(Collection entries)
====
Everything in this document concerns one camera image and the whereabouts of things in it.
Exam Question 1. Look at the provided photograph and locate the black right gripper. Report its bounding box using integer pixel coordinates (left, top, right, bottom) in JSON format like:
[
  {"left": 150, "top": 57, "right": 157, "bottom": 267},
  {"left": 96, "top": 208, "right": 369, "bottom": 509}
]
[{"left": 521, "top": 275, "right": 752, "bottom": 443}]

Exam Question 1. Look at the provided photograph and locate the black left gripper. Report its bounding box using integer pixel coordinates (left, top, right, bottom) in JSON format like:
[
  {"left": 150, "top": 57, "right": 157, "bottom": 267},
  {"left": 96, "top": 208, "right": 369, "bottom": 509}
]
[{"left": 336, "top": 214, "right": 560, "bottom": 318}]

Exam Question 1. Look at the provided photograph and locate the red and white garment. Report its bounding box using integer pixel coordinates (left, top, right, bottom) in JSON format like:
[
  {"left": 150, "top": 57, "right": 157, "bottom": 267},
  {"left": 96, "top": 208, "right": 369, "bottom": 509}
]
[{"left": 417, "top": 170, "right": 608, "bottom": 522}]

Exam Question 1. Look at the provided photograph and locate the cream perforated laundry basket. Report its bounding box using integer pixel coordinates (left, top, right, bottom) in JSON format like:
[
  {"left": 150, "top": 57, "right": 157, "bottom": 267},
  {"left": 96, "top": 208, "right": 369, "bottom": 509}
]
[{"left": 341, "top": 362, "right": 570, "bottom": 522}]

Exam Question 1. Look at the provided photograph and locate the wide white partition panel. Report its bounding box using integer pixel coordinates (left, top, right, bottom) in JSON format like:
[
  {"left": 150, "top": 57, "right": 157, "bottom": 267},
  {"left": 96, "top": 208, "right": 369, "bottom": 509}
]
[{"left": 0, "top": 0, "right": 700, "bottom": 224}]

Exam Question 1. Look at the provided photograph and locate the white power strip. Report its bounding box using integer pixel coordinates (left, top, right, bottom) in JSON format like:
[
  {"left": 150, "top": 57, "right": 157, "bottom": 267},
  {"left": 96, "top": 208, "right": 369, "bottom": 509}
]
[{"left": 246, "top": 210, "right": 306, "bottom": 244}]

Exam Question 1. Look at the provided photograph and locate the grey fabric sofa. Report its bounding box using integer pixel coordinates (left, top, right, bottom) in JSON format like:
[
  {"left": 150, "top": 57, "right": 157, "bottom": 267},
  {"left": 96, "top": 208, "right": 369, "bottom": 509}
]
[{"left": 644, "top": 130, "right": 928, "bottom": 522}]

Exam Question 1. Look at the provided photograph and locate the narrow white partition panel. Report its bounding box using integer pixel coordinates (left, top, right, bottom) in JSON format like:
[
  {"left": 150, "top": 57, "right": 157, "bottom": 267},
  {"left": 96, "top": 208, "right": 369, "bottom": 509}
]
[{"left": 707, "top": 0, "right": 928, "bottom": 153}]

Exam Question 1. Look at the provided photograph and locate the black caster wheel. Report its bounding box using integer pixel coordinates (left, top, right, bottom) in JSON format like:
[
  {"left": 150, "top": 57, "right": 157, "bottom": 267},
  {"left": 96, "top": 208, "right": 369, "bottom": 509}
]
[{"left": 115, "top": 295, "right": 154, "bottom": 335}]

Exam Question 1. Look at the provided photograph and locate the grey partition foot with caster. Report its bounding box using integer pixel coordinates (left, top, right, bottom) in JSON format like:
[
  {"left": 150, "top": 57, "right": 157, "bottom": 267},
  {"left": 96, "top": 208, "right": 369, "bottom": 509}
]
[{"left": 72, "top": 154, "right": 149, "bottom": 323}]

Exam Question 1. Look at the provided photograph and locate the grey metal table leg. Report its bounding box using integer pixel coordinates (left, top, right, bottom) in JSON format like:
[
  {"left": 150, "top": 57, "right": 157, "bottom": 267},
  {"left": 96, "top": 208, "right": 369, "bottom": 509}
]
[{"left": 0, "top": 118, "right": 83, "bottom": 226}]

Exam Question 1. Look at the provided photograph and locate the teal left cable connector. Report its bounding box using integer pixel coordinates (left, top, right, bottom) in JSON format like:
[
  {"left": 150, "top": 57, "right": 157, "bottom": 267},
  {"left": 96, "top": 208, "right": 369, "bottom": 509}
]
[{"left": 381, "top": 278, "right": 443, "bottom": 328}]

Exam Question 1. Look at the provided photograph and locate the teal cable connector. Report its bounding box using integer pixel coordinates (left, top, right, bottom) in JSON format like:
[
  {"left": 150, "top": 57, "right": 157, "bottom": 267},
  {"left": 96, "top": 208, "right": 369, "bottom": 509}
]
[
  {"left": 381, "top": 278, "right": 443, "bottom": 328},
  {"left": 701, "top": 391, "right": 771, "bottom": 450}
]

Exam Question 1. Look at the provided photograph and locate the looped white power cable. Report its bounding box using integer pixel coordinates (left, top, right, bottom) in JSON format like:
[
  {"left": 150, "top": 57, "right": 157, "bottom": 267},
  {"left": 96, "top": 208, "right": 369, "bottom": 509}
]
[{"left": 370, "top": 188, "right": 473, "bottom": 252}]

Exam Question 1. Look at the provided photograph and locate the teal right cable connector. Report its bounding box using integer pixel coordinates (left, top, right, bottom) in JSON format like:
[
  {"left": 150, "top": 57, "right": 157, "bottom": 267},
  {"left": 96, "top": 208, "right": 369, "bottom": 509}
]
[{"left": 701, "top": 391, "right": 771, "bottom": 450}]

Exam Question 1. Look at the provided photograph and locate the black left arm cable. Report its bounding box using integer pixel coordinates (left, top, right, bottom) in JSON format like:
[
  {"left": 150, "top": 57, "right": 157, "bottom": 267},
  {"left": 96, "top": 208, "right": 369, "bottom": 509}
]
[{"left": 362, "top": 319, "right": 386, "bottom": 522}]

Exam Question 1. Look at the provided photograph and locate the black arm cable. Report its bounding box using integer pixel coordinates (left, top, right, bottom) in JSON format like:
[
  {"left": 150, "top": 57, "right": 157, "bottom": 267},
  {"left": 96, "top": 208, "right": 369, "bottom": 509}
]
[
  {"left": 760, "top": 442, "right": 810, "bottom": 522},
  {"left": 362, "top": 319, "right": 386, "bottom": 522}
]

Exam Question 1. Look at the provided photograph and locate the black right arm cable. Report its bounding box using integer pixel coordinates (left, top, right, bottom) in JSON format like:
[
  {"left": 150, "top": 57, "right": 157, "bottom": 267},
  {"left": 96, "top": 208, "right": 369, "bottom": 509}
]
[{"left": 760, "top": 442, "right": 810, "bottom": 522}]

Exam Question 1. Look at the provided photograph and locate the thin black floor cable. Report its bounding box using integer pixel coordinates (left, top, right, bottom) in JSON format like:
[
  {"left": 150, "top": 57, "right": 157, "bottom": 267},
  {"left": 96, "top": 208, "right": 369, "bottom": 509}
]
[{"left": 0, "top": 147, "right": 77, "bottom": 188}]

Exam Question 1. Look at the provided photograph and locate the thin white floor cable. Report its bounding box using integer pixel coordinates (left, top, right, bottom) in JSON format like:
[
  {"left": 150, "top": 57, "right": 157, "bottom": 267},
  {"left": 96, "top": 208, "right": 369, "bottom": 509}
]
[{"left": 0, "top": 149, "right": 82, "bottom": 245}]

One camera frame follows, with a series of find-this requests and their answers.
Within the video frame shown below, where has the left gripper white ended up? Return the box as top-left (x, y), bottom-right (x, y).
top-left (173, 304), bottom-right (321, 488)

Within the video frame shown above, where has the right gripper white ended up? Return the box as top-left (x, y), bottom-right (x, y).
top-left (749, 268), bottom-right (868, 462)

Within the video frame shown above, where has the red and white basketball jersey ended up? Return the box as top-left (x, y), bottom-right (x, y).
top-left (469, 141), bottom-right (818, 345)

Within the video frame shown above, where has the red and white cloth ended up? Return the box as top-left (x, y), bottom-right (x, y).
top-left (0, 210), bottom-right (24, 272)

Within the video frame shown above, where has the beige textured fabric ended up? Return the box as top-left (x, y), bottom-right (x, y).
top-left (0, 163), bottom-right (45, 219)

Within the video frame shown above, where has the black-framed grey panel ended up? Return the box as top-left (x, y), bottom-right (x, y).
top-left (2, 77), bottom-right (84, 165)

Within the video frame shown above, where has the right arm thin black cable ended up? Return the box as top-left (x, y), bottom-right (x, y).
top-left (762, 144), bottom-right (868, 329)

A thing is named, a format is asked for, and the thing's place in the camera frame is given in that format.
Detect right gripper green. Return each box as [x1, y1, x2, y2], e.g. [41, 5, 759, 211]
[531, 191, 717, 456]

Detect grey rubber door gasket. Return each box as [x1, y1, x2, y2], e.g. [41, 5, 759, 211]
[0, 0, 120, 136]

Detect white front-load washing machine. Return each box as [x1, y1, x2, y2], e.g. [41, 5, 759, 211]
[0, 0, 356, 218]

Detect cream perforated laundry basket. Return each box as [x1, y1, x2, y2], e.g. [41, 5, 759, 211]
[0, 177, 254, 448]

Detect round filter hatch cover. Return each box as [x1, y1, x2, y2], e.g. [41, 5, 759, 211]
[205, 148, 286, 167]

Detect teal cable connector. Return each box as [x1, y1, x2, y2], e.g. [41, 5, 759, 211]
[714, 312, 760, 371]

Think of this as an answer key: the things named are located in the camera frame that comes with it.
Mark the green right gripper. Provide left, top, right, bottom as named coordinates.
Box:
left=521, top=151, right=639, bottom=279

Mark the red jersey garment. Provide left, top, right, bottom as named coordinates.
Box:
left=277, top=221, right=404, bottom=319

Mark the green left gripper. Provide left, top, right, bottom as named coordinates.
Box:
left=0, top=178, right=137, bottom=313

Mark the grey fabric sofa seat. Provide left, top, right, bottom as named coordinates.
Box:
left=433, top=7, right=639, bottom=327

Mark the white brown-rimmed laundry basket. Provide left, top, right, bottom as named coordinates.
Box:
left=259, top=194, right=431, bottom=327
====
Required action: Within the records above, how many lines include the word "Mark"? State the number by itself.

Answer area: 5